*REQUIRED WORK:*
Which lines in the listing below contain the word "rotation"? Copy each one.

*DATA:*
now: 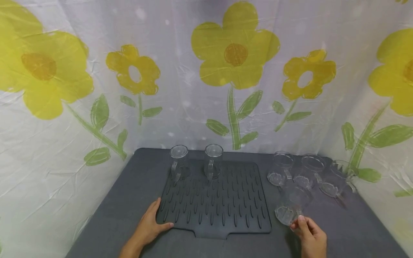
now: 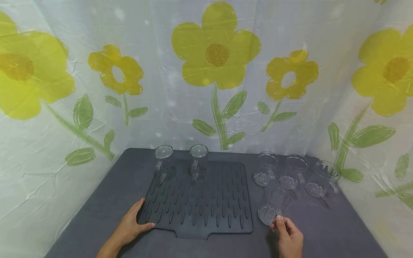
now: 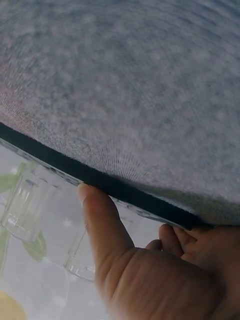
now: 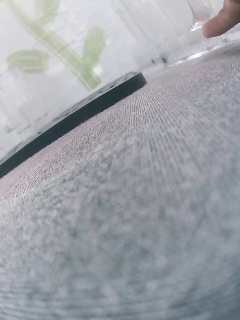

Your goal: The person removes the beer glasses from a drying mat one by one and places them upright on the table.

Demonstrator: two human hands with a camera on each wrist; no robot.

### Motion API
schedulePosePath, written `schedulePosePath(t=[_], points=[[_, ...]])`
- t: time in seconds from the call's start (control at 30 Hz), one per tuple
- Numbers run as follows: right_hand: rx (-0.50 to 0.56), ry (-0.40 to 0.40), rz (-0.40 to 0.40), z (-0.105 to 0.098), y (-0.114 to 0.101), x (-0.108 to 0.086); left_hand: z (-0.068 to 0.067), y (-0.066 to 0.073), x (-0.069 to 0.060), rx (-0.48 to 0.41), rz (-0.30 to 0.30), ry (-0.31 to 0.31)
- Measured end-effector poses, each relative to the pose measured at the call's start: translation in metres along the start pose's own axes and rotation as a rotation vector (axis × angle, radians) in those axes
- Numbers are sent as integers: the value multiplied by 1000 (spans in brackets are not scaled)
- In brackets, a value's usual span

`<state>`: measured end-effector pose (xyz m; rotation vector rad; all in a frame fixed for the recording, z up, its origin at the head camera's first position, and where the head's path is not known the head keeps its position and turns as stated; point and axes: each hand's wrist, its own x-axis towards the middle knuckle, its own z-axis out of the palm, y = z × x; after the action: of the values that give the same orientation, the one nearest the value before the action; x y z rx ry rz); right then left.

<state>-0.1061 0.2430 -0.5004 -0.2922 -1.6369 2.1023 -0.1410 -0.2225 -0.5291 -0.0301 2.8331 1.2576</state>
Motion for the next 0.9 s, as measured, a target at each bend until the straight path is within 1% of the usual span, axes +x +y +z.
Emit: schedulePosePath(t=[0.1,0.17,0.23,0.3,0.37,0.4,0.47,0.53,0.6,0.67,0.77,0.83,0.9], points=[[-78,4,43,-1,-1,0,-1,-2,-2,-3,-4,7],[-182,29,70,-2,-3,0,-1,-1,-2,-1,2,12],[-308,74,82,-3,-6,0,0,-1,-1,6,9,16],[-418,146,84,-6,-10,1,1,0,-1,9,12,13],[-501,210,51,-8,-15,0,1,0,-1,7,3,12],[-515,244,36,-9,-18,0,1,0,-1,7,-5,13],[-534,311,-12,-9,-26,-2,2,1,-1,6,-16,10],[-554,355,-87,-7,-34,-5,2,1,-1,12,-22,11],[-568,388,-135,-3,-43,-9,3,1,0,14,-24,11],[-580,402,-167,2,-54,-15,3,1,1,14,-31,7],[-565,380,-218,13,-70,-23,3,1,2,16,-45,1],[-488,348,-280,23,-82,-29,2,1,3,20,-53,-4],[-377,299,-356,34,-92,-34,2,1,4,24,-51,-3]])
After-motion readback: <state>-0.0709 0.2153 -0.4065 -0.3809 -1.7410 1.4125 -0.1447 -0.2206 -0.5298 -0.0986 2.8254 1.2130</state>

*TASK SOLUTION:*
- Measured end-effector poses, each relative to the pose measured at the call's start: translation in metres along the start pose's own axes and rotation as a rotation vector (axis × angle, radians) in those axes
`<state>`: measured end-effector pose (xyz m; rotation vector rad; all in a frame fixed for the recording, z up, its origin at the head camera's first position, and where the head's path is not known the head keeps its position and turns as stated; point and axes: each hand's wrist, its own x-axis towards the middle knuckle, its own z-axis out of the palm, y = z × x; after the action: of the values that give the same orientation, the one nearest the value before the action; x y z rx ry rz); right then left.

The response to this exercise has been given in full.